W katechezie Franciszek podjął pytanie o świętość Kościoła.
„Mężczyźni
grzesznicy, kobiety grzesznice, grzeszne siostry zakonne, grzeszni biskupi i kardynałowie,
Papież grzesznik... Wszyscy! Jak może być święty taki Kościół? By odpowiedzieć na
to pytanie, kieruję się słowami z listu św. Pawła do chrześcijan w Efezie. Apostoł,
biorąc przykład z relacji rodzinnych, stwierdza, że «Chrystus umiłował Kościół i wydał
za niego samego siebie, aby go uświęcić» (5,25-26). To nie my sprawiamy, że Kościół
jest święty, ale Bóg, Duch Święty w swej miłości! My jesteśmy Kościołem grzeszników.

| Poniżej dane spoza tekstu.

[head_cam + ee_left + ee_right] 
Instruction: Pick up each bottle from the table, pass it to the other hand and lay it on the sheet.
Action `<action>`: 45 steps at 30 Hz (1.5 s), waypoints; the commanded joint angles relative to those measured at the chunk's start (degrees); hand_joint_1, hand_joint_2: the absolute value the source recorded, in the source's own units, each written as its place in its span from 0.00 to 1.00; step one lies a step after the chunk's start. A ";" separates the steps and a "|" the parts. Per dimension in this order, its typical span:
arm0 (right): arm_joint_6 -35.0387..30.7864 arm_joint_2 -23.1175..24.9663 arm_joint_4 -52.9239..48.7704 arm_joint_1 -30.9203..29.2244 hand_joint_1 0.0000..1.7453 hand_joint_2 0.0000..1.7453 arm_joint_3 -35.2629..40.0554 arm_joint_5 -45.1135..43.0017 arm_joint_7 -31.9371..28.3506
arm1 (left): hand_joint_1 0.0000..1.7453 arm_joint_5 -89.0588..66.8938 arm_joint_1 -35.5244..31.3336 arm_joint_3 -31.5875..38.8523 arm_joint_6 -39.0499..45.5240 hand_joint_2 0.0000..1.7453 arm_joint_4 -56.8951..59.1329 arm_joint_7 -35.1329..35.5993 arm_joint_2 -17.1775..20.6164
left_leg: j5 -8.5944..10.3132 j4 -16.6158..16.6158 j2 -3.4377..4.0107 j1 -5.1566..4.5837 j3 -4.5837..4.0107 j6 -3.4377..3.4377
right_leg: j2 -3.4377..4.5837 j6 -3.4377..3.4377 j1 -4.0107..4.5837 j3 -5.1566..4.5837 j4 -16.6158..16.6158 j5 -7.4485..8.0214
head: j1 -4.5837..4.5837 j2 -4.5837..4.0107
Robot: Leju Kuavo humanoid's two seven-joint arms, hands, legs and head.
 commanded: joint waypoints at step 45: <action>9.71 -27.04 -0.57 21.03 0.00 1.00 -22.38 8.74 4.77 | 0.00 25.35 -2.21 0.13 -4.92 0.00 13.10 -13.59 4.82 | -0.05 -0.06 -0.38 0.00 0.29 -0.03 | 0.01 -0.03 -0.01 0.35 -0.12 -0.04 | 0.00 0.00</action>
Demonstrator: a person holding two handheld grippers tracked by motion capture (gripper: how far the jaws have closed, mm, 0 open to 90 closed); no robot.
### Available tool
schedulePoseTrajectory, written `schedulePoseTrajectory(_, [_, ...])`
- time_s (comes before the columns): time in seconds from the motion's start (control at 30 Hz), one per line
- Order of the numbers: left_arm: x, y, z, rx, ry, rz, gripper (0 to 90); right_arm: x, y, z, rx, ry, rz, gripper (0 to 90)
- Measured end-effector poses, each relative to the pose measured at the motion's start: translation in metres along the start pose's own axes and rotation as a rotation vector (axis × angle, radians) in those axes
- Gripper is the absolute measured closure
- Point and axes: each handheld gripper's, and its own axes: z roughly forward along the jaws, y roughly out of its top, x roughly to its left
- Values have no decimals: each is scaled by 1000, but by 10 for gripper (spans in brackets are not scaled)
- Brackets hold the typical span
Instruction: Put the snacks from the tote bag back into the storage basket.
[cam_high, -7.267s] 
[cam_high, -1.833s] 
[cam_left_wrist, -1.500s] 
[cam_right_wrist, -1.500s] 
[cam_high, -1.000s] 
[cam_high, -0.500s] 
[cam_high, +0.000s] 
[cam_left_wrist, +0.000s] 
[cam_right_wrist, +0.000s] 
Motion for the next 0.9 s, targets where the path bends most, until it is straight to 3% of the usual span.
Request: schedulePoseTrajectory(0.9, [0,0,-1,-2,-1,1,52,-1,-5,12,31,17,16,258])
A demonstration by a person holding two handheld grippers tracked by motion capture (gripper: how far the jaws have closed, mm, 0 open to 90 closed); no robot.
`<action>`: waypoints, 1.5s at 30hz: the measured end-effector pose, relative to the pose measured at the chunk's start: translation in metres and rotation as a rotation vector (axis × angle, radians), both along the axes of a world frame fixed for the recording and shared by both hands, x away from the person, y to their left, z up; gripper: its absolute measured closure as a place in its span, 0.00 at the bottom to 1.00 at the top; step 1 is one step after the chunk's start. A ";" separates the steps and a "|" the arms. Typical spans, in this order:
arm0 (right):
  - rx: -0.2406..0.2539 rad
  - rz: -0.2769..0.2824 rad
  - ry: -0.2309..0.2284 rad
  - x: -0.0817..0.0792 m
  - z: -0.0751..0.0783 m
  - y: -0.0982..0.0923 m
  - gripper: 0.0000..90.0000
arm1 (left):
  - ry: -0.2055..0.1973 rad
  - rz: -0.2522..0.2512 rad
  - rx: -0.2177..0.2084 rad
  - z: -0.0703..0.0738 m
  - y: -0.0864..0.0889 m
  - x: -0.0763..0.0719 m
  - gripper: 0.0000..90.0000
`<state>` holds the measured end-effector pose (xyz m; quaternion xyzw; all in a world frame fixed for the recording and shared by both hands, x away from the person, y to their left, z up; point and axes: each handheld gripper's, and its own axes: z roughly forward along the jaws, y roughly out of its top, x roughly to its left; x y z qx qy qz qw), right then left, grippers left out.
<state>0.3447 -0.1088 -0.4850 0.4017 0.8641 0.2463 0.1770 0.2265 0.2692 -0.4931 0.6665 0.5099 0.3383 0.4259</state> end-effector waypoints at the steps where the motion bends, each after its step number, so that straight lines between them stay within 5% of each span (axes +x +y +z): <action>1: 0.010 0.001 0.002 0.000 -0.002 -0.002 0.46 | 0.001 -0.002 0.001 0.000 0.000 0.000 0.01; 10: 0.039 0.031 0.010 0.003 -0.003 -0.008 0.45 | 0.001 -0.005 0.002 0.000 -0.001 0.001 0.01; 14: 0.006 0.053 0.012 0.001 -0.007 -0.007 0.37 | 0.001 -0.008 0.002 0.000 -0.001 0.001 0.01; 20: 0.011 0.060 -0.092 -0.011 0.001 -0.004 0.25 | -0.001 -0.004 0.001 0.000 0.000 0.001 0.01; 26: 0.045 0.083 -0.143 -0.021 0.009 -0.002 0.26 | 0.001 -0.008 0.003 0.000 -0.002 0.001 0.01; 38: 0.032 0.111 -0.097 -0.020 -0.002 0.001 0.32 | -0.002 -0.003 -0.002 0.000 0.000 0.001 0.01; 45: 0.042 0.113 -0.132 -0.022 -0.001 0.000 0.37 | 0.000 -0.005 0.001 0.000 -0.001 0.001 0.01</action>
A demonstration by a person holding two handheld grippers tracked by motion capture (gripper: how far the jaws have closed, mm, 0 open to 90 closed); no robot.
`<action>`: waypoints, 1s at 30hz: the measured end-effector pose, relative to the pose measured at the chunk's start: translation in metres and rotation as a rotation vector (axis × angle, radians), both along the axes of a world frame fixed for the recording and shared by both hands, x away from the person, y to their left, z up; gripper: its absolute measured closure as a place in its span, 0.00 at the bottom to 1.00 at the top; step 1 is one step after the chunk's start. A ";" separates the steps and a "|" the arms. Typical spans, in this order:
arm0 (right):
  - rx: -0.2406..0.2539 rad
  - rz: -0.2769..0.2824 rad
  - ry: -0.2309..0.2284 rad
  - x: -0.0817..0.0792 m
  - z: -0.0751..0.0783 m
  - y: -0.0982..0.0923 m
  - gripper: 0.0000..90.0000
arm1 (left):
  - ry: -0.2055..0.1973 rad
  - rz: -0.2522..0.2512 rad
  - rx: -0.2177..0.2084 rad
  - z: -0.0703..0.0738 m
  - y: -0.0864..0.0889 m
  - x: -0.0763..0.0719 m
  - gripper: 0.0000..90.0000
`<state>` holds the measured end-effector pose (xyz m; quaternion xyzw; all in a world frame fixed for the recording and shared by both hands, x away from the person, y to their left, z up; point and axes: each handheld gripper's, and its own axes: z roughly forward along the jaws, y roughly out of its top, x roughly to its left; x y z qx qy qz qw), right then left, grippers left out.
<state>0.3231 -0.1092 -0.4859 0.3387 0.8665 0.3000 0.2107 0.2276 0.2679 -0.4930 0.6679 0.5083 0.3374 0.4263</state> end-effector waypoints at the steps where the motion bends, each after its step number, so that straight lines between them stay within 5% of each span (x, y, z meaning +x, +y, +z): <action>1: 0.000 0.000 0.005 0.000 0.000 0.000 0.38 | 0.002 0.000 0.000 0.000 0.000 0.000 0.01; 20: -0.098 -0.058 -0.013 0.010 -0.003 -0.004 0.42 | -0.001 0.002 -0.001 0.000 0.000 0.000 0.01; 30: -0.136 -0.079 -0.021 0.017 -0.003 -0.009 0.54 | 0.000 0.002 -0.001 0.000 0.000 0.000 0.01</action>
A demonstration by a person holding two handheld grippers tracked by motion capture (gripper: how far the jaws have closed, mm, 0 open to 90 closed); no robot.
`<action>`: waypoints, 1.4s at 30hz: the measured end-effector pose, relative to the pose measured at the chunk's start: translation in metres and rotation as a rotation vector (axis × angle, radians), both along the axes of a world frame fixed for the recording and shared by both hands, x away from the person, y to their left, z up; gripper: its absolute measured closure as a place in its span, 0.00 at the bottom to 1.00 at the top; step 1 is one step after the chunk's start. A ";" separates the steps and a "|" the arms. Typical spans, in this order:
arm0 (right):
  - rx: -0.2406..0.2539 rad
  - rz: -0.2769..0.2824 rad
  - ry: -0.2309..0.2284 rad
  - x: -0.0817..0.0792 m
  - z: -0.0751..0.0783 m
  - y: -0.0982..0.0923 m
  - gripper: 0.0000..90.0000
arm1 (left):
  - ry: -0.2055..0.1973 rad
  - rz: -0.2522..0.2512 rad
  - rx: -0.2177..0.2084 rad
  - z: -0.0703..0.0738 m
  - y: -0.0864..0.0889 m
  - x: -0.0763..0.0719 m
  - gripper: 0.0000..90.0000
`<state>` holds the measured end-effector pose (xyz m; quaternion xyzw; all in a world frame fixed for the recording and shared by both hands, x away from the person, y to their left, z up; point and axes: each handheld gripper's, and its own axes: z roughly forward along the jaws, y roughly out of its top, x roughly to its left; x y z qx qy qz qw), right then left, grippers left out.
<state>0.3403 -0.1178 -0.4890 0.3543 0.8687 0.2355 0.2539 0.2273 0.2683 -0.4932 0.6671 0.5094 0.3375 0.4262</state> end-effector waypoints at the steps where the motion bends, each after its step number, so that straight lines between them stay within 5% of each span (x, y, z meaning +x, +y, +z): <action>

Była już w dziejach pokusa, by twierdzić: Kościół to jedynie Kościół czystych, całkiem
konsekwentnych, a innych trzeba oddalić. To nie jest prawda, to herezja! Kościół,
który jest święty, nie odrzuca grzeszników. Nie odrzuca nas wszystkich, ponieważ przeciwnie,
wszystkich powołuje. Przyjmuje ich, jest otwarty nawet na najdalszych. Wzywa wszystkich,
by dali się objąć miłosierdziu, czułości i przebaczeniu Ojca, który daje wszystkim
możność spotkania Go, pójścia ku świętości” – powiedział Franciszek.
Papież
postawił uczestnikom audiencji kolejne pytanie:
„Czy ktoś z was tutaj jest
bez grzechów? Nikt! Nikt z nas! Wszyscy nosimy z sobą nasze grzechy. Jednak Pan chce
od nas usłyszeć słowa: «Przebacz mi, pomóż iść, przemień moje serce!». A Pan może
przemienić serce! Bóg, którego spotykamy w Kościele, nie jest bezlitosnym sędzią,
ale jest jak ojciec z ewangelicznej przypowieści. Czeka na ciebie zawsze. Taka jest
czułość naszego Ojca! Pan chce, byśmy byli Kościołem, który umie otwierać ramiona,
aby przyjąć wszystkich. Który nie jest domem dla niewielu, ale domem wszystkich, gdzie
wszyscy mogą być odnowieni, przemienieni, uświęceni Jego miłością. Najsilniejsi i
najsłabsi, grzesznicy, obojętni, ci, co czują się zniechęceni i straceni” – powiedział
Papież.
Franciszek zadał jeszcze dalsze pytania: Czy pozwalamy Panu Bogu, by
nas uświęcał przez swoje Słowo, sakramenty, miłość do wszystkich? Czy jesteśmy Kościołem
przyjmującym grzeszników, dającym odwagę i nadzieję? Kościołem, w którym żyjemy Bożą
miłością, zwracamy uwagę na innych, modlimy się jedni za drugich? A co robimy, gdy
czujemy się słabi i grzeszni? Bóg nas wzywa, byśmy nie bali się świętości. Do tego
Papież zachęcił też obecnych na audiencji Polaków
„Pozdrawiam polskich pielgrzymów.
Siostry i bracia, świętość nie polega na robieniu rzeczy niezwykłych, ale na tym,
by pozwolić Bogu działać. Jest ona spotkaniem naszej słabości z mocą Bożej łaski,
która pozwala nam żyć w miłości, czynić wszystko z radością i pokorą, dla chwały Bożej
i dla dobra ludzi. Nigdy nie traćcie nadziei na świętość i podążajcie wszyscy drogą
świętości. Niech Pan wam błogosławi!” – powiedział Papież.